**Task description:**
Reproduce each line of the data exactly as it is.

**Information supplied:**
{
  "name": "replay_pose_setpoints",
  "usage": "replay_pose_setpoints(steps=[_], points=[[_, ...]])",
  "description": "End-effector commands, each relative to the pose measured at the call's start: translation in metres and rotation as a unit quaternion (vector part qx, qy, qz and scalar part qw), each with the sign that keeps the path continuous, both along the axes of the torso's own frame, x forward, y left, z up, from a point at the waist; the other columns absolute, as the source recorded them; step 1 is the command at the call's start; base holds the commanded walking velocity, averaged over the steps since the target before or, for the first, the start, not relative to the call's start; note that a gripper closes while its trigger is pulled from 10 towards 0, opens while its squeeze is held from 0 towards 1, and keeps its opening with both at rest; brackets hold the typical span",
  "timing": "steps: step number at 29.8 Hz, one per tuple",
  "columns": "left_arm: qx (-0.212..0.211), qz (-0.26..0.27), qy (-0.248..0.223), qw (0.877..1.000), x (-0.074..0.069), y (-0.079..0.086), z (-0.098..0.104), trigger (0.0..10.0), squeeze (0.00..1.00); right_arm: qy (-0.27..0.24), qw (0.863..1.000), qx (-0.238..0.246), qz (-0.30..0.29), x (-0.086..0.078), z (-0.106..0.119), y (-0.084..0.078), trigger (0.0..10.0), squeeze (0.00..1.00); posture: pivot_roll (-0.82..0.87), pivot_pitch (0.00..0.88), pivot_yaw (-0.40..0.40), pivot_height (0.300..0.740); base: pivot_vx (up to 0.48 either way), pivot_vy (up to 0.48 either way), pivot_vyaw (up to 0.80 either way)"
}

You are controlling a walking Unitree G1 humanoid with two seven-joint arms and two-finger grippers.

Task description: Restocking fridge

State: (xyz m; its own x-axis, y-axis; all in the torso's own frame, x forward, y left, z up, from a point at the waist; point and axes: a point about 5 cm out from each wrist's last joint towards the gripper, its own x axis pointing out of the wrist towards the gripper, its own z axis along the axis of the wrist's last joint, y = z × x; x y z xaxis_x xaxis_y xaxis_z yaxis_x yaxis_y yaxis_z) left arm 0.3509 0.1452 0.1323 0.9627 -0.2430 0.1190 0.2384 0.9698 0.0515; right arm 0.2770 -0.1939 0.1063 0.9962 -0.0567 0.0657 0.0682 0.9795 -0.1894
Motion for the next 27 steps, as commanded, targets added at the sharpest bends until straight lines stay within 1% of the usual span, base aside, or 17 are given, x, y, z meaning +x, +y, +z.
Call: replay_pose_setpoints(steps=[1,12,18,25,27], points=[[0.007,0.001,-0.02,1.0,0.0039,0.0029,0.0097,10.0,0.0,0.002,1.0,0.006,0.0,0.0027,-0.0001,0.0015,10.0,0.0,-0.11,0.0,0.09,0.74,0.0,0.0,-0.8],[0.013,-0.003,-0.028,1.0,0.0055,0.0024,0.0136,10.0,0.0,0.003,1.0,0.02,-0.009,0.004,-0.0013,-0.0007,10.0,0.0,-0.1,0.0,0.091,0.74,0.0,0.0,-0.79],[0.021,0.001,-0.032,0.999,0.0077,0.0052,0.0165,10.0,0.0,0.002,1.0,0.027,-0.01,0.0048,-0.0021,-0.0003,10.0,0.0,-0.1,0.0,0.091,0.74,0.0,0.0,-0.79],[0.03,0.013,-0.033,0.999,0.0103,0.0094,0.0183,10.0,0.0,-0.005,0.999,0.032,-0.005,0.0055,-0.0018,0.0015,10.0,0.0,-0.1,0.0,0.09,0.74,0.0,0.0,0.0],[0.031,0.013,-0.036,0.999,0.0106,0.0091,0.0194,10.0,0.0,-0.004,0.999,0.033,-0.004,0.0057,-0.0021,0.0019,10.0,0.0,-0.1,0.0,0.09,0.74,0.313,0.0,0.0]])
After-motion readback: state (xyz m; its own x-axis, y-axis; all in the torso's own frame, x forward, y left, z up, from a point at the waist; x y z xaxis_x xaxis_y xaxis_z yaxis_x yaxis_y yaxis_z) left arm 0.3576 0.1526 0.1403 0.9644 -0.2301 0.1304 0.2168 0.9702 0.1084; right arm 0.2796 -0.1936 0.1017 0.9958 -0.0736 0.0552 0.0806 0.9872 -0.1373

**Solved problem:**
{
  "name": "replay_pose_setpoints",
  "usage": "replay_pose_setpoints(steps=[_], points=[[_, ...]])",
  "description": "End-effector commands, each relative to the pose measured at the call's start: translation in metres and rotation as a unit quaternion (vector part qx, qy, qz and scalar part qw), each with the sign that keeps the path continuous, both along the axes of the torso's own frame, x forward, y left, z up, from a point at the waist; the other columns absolute, as the source recorded them; step 1 is the command at the call's start; base holds the commanded walking velocity, averaged over the steps since the target before or, for the first, the start, not relative to the call's start; note that a gripper closes while its trigger is pulled from 10 towards 0, opens while its squeeze is held from 0 towards 1, and keeps its opening with both at rest; brackets hold the typical span",
  "timing": "steps: step number at 29.8 Hz, one per tuple",
  "columns": "left_arm: qx (-0.212..0.211), qz (-0.26..0.27), qy (-0.248..0.223), qw (0.877..1.000), x (-0.074..0.069), y (-0.079..0.086), z (-0.098..0.104), trigger (0.0..10.0), squeeze (0.00..1.00); right_arm: qy (-0.27..0.24), qw (0.863..1.000), qx (-0.238..0.246), qz (-0.30..0.29), x (-0.086..0.078), z (-0.106..0.119), y (-0.084..0.078), trigger (0.0..10.0), squeeze (0.00..1.00); posture: pivot_roll (-0.82..0.87), pivot_pitch (0.00..0.88), pivot_yaw (-0.40..0.40), pivot_height (0.300..0.740); base: pivot_vx (up to 0.48 either way), pivot_vy (up to 0.48 either way), pivot_vyaw (up to 0.80 either way)"
}

You are controlling a walking Unitree G1 humanoid with two seven-joint arms and two-finger grippers.

Task description: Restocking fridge

State: (xyz m; its own x-axis, y-axis; all in the torso's own frame, x forward, y left, z up, from a point at the waist; point and axes: a point about 5 cm out from each wrist's last joint towards the gripper, its own x axis pointing out of the wrist towards the gripper, its own z axis along the axis of the wrist's last joint, y = z × x; x y z xaxis_x xaxis_y xaxis_z yaxis_x yaxis_y yaxis_z) left arm 0.3509 0.1452 0.1323 0.9627 -0.2430 0.1190 0.2384 0.9698 0.0515; right arm 0.2770 -0.1939 0.1063 0.9962 -0.0567 0.0657 0.0682 0.9795 -0.1894
Motion for the next 27 steps, as commanded, targets added at the sharpest bends until straight lines stay within 1% of the usual span, base aside, or 17 are given, x, y, z meaning +x, +y, +z.
Call: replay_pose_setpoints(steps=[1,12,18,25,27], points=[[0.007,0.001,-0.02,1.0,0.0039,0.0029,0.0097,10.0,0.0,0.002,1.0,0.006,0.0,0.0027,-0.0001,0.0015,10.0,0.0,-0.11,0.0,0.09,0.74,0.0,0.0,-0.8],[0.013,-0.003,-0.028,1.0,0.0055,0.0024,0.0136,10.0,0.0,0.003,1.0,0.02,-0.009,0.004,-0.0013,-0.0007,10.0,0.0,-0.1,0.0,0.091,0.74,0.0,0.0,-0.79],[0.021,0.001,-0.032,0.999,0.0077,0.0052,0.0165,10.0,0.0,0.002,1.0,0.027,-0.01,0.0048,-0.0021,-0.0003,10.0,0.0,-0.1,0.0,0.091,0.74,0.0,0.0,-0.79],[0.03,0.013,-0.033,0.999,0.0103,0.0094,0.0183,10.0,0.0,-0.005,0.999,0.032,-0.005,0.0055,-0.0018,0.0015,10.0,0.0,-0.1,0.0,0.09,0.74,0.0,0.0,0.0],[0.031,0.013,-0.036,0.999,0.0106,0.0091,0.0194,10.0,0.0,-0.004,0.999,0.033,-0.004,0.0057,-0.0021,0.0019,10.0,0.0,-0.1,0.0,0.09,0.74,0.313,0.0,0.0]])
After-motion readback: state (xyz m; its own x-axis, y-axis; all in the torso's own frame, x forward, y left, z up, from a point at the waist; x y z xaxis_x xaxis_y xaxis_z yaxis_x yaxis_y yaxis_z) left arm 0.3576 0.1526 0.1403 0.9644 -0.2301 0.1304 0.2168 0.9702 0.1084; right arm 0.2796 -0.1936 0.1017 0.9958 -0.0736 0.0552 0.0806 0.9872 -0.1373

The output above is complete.